Introduction to Lea


In [1]:
from lea import *

In [2]:
# mandatory die example - initilize a die object
die = Lea.fromVals(1, 2, 3, 4, 5, 6)

In [3]:
# throw the die a few times
die.random(20)


Out[3]:
(3, 4, 5, 4, 3, 3, 6, 4, 5, 3, 2, 2, 6, 1, 1, 5, 1, 6, 3, 3)

In [4]:
# mandatory coin toss example - states can be strings!
coin = Lea.fromVals('Head', 'Tail')

In [5]:
# toss the coin a few times
coin.random(10)


Out[5]:
('Tail',
 'Tail',
 'Head',
 'Head',
 'Head',
 'Head',
 'Tail',
 'Head',
 'Head',
 'Head')

In [6]:
# how about a Boolean variable - only True or False ? 
rain = Lea.boolProb(5, 100)

In [7]:
# how often does it rain in Chennai ? 
rain.random(10)


Out[7]:
(True, False, False, False, False, False, False, False, False, False)

In [8]:
# How about standard statistics ? 
die.mean, die.mode, die.var, die.entropy


Out[8]:
(3.5, (1, 2, 3, 4, 5, 6), 2.9166666666666665, 2.584962500721156)

Summary

Random variables are abstract objects. Transparent method for drawing random samples variable.random(times). Standard statistical metrics of the probability distribution is also part of the object.

Coolness - Part 1


In [9]:
# Lets create two dies
die1 = die.clone()
die2 = die.clone()

In [10]:
# Two throws of the die 
dice = die1 + die2

In [11]:
dice


Out[11]:
 2 : 1/36
 3 : 2/36
 4 : 3/36
 5 : 4/36
 6 : 5/36
 7 : 6/36
 8 : 5/36
 9 : 4/36
10 : 3/36
11 : 2/36
12 : 1/36

In [12]:
dice.random(10)


Out[12]:
(4, 5, 9, 7, 9, 8, 7, 7, 9, 6)

In [13]:
dice.mean


Out[13]:
7.0

In [14]:
dice.mode


Out[14]:
(7,)

In [15]:
print dice.histo()


 2 :  ---
 3 :  ------
 4 :  --------
 5 :  -----------
 6 :  --------------
 7 :  -----------------
 8 :  --------------
 9 :  -----------
10 :  --------
11 :  ------
12 :  ---

Summary

Random variables are abstract objects. Methods are available for operating on them algebraically. The probability distributions, methods for drawing random samples, statistical metrics, are transparently propagated.

Coolness - Part 2

"You just threw two dice. Can you guess the result ?"

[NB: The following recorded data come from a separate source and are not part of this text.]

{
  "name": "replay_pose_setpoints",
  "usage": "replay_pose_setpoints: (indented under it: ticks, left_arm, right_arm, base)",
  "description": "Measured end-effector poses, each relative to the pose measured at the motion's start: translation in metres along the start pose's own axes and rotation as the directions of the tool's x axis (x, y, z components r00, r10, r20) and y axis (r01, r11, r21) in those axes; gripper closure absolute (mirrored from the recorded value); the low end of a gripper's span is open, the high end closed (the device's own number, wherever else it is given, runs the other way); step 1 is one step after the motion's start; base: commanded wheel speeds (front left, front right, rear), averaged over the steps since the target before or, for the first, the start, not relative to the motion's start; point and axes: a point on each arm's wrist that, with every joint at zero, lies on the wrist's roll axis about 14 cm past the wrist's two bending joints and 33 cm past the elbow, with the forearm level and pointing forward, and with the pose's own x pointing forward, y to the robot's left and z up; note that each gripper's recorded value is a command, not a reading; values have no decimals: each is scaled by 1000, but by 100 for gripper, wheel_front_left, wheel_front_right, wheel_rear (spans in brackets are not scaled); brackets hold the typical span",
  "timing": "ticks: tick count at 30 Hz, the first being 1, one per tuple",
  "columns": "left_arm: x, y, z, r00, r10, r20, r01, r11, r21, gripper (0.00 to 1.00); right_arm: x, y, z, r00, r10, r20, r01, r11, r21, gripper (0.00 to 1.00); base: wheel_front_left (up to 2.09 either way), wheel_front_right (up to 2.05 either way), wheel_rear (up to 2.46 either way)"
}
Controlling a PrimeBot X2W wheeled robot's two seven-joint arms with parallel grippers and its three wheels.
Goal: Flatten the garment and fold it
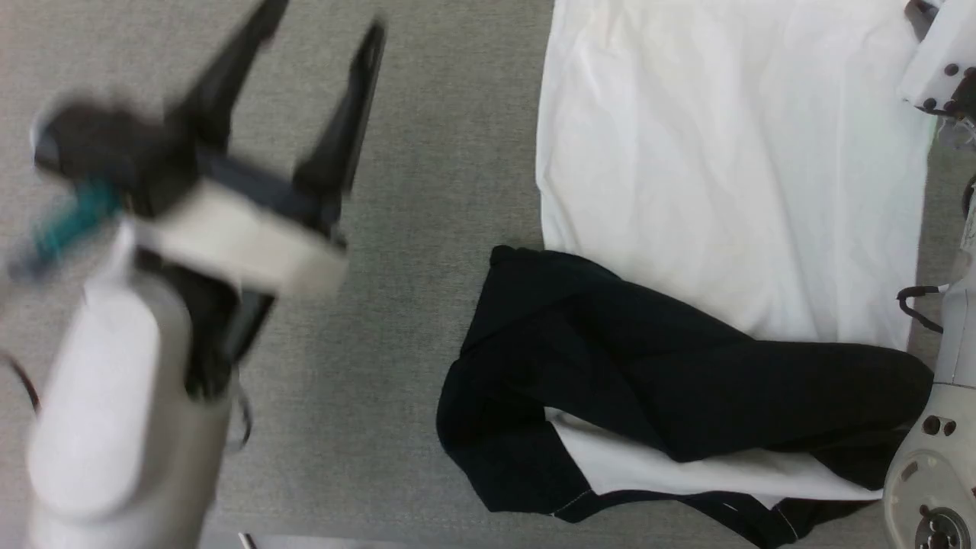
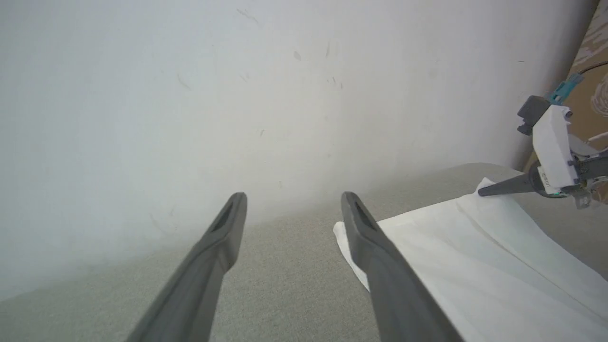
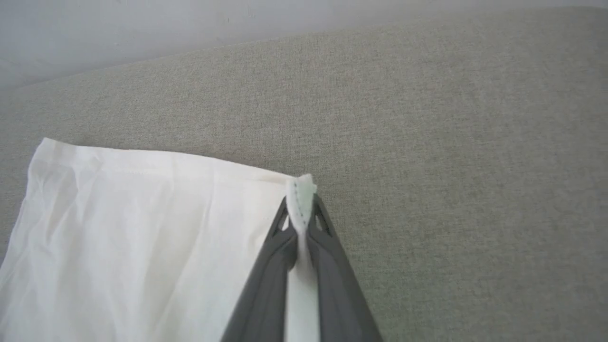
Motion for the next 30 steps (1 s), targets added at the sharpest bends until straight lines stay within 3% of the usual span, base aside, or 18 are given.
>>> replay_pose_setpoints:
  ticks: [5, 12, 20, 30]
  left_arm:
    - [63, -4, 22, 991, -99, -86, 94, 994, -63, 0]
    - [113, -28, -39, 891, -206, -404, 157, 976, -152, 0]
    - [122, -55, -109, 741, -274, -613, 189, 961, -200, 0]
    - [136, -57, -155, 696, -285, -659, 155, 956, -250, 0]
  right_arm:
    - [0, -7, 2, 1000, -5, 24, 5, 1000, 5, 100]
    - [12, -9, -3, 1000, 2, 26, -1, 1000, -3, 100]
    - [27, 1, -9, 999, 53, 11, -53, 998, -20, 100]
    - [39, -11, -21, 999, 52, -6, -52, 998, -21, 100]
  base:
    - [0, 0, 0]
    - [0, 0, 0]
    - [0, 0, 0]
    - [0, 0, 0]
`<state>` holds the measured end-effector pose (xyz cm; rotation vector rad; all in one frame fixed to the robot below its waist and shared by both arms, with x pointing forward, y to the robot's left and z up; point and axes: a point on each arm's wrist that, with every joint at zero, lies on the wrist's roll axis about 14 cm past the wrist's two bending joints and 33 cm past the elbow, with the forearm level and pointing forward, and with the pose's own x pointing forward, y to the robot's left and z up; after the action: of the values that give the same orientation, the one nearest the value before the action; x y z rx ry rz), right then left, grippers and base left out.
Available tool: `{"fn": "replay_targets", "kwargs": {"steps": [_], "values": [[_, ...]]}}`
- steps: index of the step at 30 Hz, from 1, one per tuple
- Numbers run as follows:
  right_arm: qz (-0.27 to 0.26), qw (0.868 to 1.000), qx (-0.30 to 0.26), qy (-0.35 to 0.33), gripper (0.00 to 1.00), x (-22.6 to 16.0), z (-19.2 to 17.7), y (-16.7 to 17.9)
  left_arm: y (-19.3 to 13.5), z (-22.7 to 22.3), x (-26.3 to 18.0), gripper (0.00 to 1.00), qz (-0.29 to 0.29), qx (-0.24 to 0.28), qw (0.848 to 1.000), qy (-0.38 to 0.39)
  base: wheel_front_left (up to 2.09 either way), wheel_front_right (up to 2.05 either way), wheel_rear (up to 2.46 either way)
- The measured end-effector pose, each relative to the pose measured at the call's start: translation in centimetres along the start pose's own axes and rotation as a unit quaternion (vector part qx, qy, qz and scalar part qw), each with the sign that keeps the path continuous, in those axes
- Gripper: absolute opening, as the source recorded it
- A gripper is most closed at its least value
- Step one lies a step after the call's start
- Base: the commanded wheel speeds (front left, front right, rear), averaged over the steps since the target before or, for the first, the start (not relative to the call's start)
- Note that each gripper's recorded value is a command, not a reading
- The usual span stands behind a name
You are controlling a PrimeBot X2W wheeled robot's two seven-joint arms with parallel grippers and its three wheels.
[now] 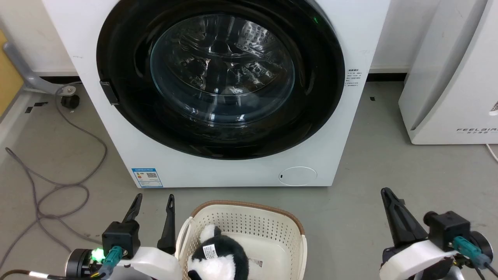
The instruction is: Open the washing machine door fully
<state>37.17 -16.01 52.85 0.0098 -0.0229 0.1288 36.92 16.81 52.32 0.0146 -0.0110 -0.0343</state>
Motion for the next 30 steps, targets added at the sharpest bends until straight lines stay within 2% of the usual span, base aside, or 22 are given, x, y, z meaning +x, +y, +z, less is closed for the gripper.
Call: {"fn": "replay_targets", "kwargs": {"steps": [10, 16, 25, 30], "values": [[-0.005, 0.996, 0.092, -0.010, 0.00, 0.0, -0.2, -0.1, -0.2, 0.2, 0.0, 1.00, -0.002, -0.007, 1.000, -0.009, 0.00, 0.00, 0.00], [-0.012, 0.982, 0.188, -0.024, 0.00, -0.1, -0.1, -0.4, -0.5, 0.4, 0.0, 1.00, -0.006, -0.013, 1.000, -0.016, 0.00, 0.00, 0.00], [-0.031, 0.942, 0.330, -0.056, 0.00, 0.7, 0.6, -1.5, -0.8, 0.4, 0.1, 1.00, -0.011, -0.021, 0.999, -0.021, 0.00, 0.00, 0.00], [-0.045, 0.910, 0.404, -0.082, 0.00, 1.6, 1.4, -2.8, -0.9, 0.3, 0.3, 1.00, -0.014, -0.025, 0.999, -0.023, 0.00, 0.00, 0.00]]}}
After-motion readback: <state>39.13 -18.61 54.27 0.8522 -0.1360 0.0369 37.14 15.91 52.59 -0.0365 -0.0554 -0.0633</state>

"Here's a tip : the sum is less than 6"


In [16]:
## We can create a new distribution, conditioned on our state of knowledge : P(sum | sum <= 6)
conditionalDice = dice.given(dice<=6)

In [17]:
## What is our best guess for the result of the throw ? 
conditionalDice.mode


Out[17]:
(6,)

In [18]:
## Conditioning can be done in many ways : suppose we know that the first die came up 3. 
dice.given(die1 == 3)


Out[18]:
4 : 1/6
5 : 1/6
6 : 1/6
7 : 1/6
8 : 1/6
9 : 1/6

In [19]:
## Conditioning can be done in still more ways : suppose we know that **either** of the two dies came up 3
dice.given((die1 == 3) | (die2 == 3))


Out[19]:
4 : 2/11
5 : 2/11
6 : 1/11
7 : 2/11
8 : 2/11
9 : 2/11

Summary

Conditioning, which is the first step towards inference, is done automatically. A wide variety of conditions can be used. P(A | B) translates to a.given(b).

Inference

An entomologist spots what might be a rare subspecies of beetle, due to the pattern on its back. In the rare subspecies, 98% have the pattern, or P(pattern|species = rare) = 0.98. In the common subspecies, 5% have the pattern, or P(pattern | species = common) = 0.05. The rare subspecies accounts for only 0.1% of the population. How likely is the beetle having the pattern to be rare, or what is P(species=rare|pattern) ?


In [20]:
# Species is a random variable with states "common" and "rare", with probabilities determined by the population. Since
# are only two states, species states are, equivalently, "rare" and "not rare". Species can be a Boolean!
rare = Lea.boolProb(1,1000)

In [21]:
# Similarly, pattern is either "present" or "not present". It too is a Boolean, but, its probability distribution
# is conditioned on "rare" or "not rare"
patternIfrare = Lea.boolProb(98, 100)
patternIfNotrare = Lea.boolProb(5, 100)

In [22]:
# Now, lets build the conditional probability table for P(pattern | species)
pattern = Lea.buildCPT((rare , patternIfrare), ( ~rare , patternIfNotrare))

In [23]:
# Sanity check : do we get what we put in ? 
pattern.given(rare)


Out[23]:
False :  1/50
 True : 49/50

In [24]:
# Finally, our moment of truth : Bayesian inference - what is P(rare | pattern )? 
rare.given(pattern)


Out[24]:
False : 4995/5093
 True :   98/5093

In [25]:
# And, now some show off : what is the probability of being rare and having a pattern ? 
rare & pattern


Out[25]:
False : 49951/50000
 True :    49/50000

In [26]:
# All possible outcomes
Lea.cprod(rare,pattern)


Out[26]:
(False, False) : 94905/100000
 (False, True) :  4995/100000
 (True, False) :     2/100000
  (True, True) :    98/100000

Summary

Lea contains all the basic ingredients of a proabilistic programming language. It is an excellent way to learn the paradigms of probabilistic programming. Lea is currently limited to discrete random variables. For continuous random variables, and for use in live applications, a more mature and capable tool like Stan or BayesPy should be used.